WHAT YOU ARE ASKED TO DO:
Each line with the word "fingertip" must appear in the answer, copied from the records.

[Collected data entries]
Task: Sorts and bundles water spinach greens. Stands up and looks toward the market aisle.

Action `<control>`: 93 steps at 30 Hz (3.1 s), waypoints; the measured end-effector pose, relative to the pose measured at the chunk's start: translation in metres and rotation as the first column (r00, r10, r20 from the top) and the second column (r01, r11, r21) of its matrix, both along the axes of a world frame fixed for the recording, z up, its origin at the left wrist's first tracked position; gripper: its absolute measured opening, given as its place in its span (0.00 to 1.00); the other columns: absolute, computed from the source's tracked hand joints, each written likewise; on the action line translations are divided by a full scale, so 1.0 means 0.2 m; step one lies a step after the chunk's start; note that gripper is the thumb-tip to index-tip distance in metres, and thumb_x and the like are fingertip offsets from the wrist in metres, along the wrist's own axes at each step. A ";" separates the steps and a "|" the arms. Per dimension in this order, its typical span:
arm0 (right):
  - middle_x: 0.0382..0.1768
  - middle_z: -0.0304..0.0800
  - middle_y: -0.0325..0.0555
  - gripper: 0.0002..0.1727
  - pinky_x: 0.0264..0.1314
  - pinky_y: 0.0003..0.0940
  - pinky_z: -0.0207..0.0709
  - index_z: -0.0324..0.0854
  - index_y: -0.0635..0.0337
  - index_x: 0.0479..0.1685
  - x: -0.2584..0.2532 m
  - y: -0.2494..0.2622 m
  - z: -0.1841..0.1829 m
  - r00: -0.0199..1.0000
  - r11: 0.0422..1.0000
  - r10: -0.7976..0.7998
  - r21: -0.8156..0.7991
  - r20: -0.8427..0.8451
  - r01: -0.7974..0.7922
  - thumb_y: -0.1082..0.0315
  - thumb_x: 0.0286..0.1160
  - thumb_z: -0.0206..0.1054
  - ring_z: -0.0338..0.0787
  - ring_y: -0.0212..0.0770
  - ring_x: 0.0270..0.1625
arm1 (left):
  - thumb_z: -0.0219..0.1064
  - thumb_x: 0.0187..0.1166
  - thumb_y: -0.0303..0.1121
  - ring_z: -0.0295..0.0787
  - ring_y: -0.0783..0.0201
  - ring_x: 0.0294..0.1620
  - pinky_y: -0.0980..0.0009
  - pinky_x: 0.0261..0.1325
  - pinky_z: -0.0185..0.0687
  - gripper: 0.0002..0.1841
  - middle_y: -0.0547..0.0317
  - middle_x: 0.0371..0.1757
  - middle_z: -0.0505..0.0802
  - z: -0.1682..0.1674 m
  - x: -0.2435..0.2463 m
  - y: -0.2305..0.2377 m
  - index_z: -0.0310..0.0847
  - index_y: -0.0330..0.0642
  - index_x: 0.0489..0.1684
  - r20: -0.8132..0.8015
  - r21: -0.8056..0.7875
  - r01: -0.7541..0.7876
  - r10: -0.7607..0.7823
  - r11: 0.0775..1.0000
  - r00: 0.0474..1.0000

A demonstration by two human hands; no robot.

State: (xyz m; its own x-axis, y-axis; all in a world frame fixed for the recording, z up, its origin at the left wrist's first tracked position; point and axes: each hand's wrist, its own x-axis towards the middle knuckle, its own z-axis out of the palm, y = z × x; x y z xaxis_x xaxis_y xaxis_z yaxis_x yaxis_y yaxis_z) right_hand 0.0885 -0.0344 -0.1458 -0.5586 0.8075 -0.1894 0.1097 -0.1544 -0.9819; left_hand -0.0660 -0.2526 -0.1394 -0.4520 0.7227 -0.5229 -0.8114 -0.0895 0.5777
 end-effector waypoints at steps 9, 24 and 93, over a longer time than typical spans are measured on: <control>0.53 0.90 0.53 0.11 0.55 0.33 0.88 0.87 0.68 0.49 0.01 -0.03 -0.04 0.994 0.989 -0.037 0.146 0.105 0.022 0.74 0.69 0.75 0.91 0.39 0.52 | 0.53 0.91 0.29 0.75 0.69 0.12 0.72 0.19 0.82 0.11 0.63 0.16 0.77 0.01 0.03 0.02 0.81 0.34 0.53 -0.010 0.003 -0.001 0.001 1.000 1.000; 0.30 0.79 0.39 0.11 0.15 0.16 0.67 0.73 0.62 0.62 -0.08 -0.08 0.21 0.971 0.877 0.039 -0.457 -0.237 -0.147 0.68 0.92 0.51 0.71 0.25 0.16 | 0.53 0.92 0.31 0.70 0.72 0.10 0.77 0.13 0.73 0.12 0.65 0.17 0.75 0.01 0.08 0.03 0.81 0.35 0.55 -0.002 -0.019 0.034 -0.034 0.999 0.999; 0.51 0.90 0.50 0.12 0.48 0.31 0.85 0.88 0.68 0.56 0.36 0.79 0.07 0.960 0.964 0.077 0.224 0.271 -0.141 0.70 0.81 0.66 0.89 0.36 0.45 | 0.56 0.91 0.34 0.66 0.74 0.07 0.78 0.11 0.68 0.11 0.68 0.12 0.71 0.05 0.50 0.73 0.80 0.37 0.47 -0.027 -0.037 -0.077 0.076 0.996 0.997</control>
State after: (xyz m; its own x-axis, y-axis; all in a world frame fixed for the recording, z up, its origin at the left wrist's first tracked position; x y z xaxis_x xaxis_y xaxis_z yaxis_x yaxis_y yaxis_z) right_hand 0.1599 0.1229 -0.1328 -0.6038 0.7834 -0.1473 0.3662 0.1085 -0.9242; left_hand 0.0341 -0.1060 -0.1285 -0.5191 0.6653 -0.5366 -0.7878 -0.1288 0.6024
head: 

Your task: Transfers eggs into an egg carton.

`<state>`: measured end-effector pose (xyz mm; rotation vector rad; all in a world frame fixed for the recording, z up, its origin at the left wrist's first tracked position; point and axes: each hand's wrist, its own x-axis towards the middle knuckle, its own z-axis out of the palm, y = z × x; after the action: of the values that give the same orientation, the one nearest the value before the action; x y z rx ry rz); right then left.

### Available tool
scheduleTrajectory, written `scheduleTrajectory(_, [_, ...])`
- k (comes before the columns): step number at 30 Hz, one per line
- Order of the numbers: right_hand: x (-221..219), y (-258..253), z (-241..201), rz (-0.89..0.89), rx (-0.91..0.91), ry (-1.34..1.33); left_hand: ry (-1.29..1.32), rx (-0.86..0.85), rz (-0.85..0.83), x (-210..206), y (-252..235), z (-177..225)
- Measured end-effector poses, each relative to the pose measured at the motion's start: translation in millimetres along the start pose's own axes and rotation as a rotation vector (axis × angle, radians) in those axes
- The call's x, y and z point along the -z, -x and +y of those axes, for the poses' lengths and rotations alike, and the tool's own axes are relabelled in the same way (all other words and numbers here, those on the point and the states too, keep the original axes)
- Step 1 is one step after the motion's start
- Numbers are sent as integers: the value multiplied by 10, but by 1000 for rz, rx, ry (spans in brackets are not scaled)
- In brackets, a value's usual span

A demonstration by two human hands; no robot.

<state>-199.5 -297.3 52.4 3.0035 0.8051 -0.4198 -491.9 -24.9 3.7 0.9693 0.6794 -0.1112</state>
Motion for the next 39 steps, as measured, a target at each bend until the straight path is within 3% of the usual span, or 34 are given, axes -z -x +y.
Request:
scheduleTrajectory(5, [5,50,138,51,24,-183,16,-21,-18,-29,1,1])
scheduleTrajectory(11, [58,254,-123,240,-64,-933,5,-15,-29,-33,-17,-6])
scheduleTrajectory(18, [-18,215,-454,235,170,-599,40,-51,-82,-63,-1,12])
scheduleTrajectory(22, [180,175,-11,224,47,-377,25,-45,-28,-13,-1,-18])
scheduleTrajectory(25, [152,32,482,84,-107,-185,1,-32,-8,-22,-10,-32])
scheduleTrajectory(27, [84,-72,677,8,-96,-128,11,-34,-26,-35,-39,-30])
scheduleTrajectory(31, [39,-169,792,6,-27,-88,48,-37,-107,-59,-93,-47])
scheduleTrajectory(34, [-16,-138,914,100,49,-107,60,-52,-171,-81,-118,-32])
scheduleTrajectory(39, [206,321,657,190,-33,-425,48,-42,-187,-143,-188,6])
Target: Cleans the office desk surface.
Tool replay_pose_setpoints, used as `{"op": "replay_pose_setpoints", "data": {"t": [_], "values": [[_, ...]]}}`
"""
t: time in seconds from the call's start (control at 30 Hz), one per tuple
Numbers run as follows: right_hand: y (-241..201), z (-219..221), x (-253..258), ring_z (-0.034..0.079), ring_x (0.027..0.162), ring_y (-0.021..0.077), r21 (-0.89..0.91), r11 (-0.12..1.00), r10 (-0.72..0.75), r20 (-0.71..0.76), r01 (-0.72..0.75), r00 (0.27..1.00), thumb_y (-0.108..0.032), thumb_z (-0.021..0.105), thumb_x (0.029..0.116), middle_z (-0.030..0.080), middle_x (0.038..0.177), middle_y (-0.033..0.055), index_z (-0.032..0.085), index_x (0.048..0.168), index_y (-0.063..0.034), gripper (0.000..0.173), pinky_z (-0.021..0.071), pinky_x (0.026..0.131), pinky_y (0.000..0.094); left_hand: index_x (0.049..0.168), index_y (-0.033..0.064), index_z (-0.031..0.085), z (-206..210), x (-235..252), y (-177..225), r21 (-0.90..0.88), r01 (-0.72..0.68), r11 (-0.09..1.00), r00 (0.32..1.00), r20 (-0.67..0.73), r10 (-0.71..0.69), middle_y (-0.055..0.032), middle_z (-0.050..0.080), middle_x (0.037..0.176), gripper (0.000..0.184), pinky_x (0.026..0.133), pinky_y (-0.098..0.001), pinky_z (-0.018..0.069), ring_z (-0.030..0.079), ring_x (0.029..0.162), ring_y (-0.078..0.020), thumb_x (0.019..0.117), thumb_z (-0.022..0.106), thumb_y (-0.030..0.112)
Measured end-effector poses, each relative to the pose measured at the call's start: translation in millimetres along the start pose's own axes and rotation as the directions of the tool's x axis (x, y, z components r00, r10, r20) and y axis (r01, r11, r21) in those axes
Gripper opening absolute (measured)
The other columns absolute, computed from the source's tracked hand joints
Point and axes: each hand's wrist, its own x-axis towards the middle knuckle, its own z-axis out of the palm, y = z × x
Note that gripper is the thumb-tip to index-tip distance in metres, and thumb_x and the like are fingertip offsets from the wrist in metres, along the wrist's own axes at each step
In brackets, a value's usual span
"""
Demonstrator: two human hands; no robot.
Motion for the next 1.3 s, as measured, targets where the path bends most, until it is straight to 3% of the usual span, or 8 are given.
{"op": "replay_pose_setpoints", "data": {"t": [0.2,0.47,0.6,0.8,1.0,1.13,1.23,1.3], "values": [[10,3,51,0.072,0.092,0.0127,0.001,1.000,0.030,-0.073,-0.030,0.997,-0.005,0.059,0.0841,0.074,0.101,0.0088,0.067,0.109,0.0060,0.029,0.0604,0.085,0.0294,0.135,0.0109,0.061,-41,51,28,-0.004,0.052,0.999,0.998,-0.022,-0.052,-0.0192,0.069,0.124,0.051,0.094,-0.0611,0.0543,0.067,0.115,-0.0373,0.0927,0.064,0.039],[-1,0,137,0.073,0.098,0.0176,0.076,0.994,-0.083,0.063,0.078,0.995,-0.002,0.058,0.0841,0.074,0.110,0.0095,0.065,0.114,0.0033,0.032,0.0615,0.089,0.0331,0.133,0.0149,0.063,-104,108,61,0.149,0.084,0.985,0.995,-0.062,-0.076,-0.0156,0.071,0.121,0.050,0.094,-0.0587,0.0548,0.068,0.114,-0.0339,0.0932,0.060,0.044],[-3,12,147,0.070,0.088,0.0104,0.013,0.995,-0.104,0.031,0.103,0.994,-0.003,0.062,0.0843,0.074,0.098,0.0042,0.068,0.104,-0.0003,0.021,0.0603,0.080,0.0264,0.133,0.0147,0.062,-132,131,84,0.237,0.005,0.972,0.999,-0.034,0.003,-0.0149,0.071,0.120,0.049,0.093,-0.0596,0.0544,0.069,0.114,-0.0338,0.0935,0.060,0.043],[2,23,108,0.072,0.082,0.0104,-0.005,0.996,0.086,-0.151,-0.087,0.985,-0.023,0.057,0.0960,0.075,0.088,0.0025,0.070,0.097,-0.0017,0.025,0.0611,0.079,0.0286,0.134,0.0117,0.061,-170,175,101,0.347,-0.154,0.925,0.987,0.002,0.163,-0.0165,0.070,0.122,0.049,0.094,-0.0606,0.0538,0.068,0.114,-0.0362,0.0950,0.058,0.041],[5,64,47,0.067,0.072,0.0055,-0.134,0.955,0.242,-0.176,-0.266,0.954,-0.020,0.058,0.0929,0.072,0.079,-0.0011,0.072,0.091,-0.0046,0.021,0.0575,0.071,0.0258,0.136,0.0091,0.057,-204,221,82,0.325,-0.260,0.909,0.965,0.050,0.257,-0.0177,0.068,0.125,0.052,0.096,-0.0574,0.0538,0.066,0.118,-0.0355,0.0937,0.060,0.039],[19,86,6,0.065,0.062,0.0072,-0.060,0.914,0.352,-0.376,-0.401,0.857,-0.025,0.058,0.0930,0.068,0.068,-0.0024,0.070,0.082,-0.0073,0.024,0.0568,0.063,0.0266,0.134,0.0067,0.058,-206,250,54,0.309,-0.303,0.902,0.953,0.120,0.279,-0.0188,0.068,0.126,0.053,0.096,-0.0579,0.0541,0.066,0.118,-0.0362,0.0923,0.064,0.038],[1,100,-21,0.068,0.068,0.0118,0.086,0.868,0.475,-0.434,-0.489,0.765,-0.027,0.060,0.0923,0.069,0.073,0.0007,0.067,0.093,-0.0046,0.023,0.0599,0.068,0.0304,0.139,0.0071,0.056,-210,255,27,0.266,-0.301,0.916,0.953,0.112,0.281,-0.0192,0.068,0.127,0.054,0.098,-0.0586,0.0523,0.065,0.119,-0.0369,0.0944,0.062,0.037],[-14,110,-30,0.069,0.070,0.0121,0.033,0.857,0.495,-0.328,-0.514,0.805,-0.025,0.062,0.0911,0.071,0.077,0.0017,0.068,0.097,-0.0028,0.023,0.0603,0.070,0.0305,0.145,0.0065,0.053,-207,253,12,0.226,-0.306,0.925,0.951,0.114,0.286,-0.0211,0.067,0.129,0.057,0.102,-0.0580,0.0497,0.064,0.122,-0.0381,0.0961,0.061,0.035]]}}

ANSWER SECTION:
Action `<control>`: 93 steps at 30 Hz (3.1 s), waypoints; the measured end-effector pose, relative to the pose measured at the chunk's start: translation in metres and rotation as the first column (r00, r10, r20 from the top) and the second column (r01, r11, r21) of its matrix, both along the axes of a world frame fixed for the recording, z up, its origin at the left wrist's first tracked position; gripper: its absolute measured opening, given as its place in its span (0.00 to 1.00); the other columns: absolute, computed from the source's tracked hand joints, each written likewise; on the action line translations are divided by a full scale, so 1.0 means 0.2 m; step one lies a step after the chunk's start; note that gripper is the thumb-tip to index-tip distance in metres, and thumb_x and the like are fingertip offsets from the wrist in metres, along the wrist's own axes at each step. A ";" separates the steps and a "|" the arms. Per dimension in this order, its typical span:
Note that gripper is the thumb-tip to index-tip distance in metres, and thumb_x and the like are fingertip offsets from the wrist in metres, along the wrist's own axes at each step

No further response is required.